Exercise of the month: the plank

It works abs, low back and multiple muscles.

Marjie Gilliam is an International Sports Sciences Master certified personal trainer and fitness consultant. She owns Custom Fitness Personal Training Services LLC. Send email to marjie@ohtrainer.com.

The plank is a top pick for improving overall strength. Time-efficient and requiring no equipment, this exercise works multiple muscle groups, particularly targeting the abdominals and low back.

Technique

Position yourself as you would if performing a pushup, but with arms bent and resting on the forearms, as shown. It is important to stabilize your body, tightening the core and making sure not to bend at the waist or allow excess arching/sagging of the low back. The point is to hold yourself in this rigid pose, making a straight line from head to heels.

Once in position, time yourself to get an idea of current strength, and try to improve on this amount gradually over time. A good goal is to work up to 60 seconds or longer.

Before and after, take time to very gently stretch by lying on your back and slowly pulling both knees toward the chest.
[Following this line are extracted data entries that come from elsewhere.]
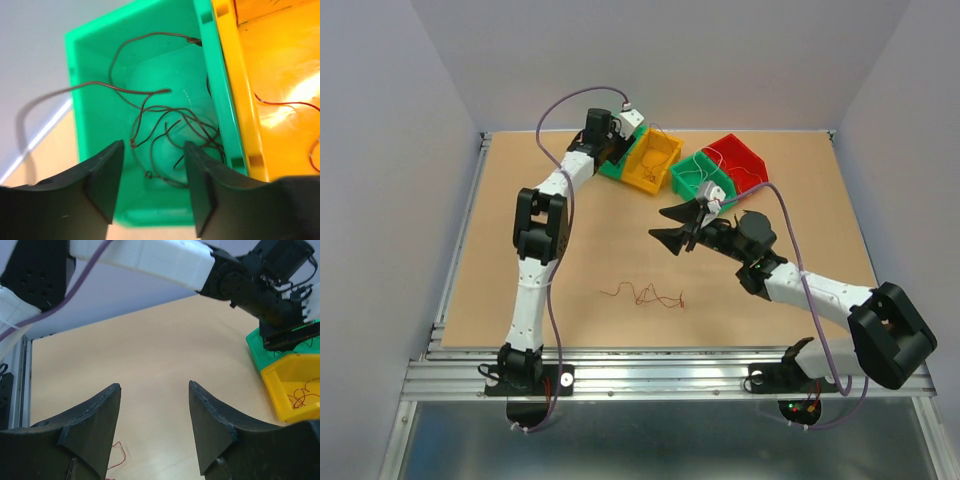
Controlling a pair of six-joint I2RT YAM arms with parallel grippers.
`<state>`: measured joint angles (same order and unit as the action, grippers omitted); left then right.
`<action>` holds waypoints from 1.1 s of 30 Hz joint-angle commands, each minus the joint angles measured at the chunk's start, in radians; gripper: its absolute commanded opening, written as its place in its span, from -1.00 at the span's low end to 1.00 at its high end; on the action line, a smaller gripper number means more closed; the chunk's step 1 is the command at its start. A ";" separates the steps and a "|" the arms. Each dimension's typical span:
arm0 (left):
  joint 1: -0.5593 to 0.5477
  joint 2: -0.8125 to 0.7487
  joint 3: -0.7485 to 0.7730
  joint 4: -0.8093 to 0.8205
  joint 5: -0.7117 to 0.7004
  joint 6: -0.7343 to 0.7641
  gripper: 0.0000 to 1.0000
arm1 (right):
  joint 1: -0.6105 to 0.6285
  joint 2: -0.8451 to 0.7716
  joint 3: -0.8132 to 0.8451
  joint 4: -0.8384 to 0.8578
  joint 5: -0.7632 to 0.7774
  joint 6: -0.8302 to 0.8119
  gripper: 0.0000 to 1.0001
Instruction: Untangle the cables
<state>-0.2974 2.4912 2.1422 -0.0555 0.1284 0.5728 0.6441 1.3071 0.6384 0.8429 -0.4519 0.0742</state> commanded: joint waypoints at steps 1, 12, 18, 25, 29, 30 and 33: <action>0.001 -0.202 -0.036 -0.039 0.028 0.030 0.28 | 0.009 0.006 0.000 0.041 0.001 -0.014 0.24; 0.007 -0.319 -0.076 -0.227 0.016 -0.019 0.31 | 0.009 0.040 0.023 0.035 0.063 0.004 0.23; 0.018 -0.402 -0.180 -0.147 -0.029 -0.074 0.40 | 0.008 0.096 0.122 -0.122 0.096 0.018 0.29; 0.179 -0.281 -0.010 -0.206 0.158 -0.131 0.46 | 0.008 0.104 0.119 -0.123 0.101 0.003 0.32; 0.236 -0.252 -0.013 -0.224 0.252 -0.048 0.50 | 0.009 0.095 0.112 -0.130 0.105 -0.008 0.34; 0.242 -0.252 -0.034 -0.225 0.269 -0.024 0.50 | 0.008 0.092 0.112 -0.130 0.107 -0.010 0.34; 0.257 -0.262 -0.073 -0.253 0.304 0.024 0.49 | 0.009 0.092 0.112 -0.131 0.110 -0.014 0.34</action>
<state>-0.0380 2.2475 2.0941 -0.2695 0.3244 0.5220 0.6441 1.4162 0.6979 0.6971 -0.3607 0.0811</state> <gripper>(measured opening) 0.749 0.669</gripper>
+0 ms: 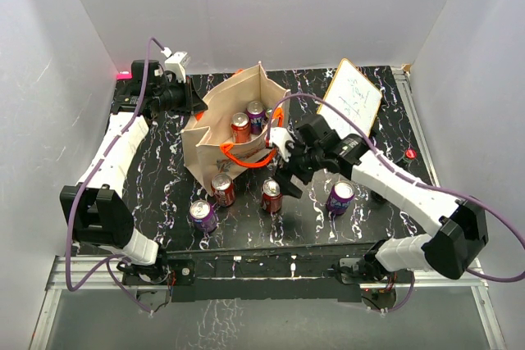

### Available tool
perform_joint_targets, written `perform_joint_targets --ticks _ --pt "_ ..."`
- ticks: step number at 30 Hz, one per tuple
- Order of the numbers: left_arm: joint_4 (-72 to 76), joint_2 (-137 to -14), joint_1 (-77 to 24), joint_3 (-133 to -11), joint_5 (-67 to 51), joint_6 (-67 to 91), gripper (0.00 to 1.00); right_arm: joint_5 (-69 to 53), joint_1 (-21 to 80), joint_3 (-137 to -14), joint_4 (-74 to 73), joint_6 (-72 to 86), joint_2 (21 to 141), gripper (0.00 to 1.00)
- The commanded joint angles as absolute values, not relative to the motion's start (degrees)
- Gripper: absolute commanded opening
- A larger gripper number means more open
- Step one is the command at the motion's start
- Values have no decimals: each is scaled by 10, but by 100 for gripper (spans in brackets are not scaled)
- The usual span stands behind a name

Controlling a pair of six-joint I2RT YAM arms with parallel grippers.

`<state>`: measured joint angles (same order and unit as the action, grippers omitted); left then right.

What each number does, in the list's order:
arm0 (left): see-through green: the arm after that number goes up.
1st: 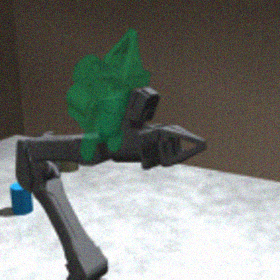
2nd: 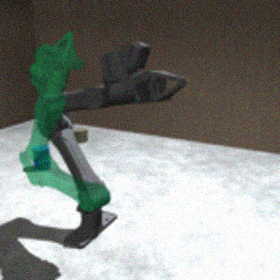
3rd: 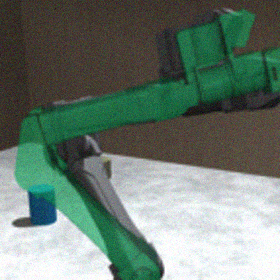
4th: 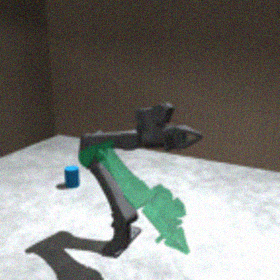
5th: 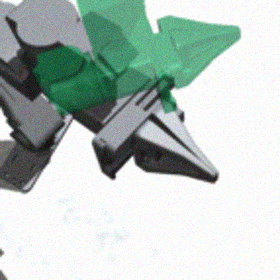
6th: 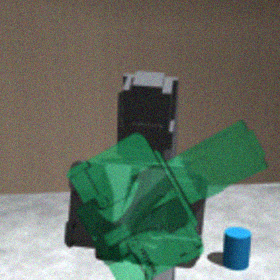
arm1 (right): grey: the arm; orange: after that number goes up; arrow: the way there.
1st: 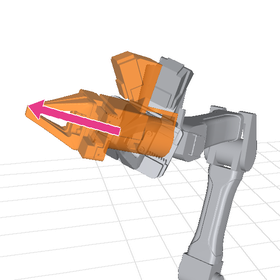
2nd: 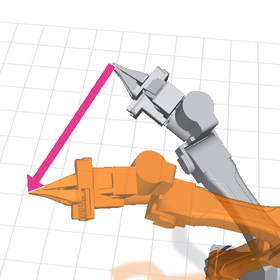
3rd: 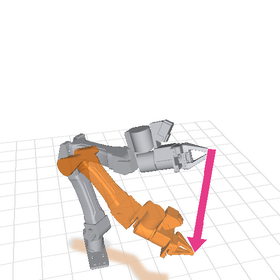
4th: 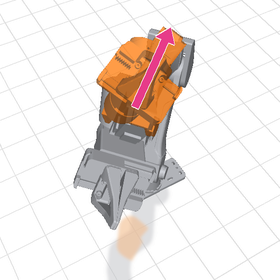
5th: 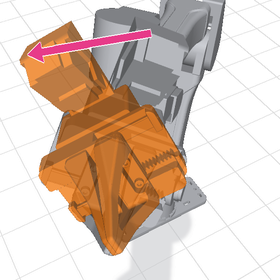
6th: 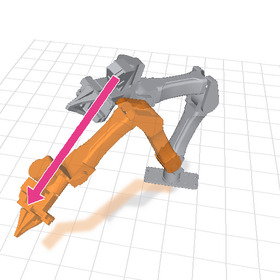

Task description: Place the beverage into the canvas bag

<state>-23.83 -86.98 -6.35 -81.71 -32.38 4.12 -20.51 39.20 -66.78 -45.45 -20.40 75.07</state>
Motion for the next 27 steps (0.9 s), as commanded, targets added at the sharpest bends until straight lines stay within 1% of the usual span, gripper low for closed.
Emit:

Be sure not to overpull when stretching. The plank teaches the muscles how to contract effectively, and as a result, they may be tighter than expected. Overstretching a tight muscle can increase risk of injury.

A good starting point for beginners would be to try one or two repetitions if you are able to hold for 30 seconds or longer. If less than 30 seconds, lower your body when fully fatigued, rest briefly and repeat. A good challenge is to perform repetitions until you have reached a total time of 60 seconds. For example, a beginner might do six 10-second reps, four 15-second reps, three 20-second reps or two 30-second reps.

If you are unable to do a regular plank, bend the knees instead of keeping the legs straight. This will still provide a level of strength to the abdominal and low back muscles that will allow you to eventually perform a full plank.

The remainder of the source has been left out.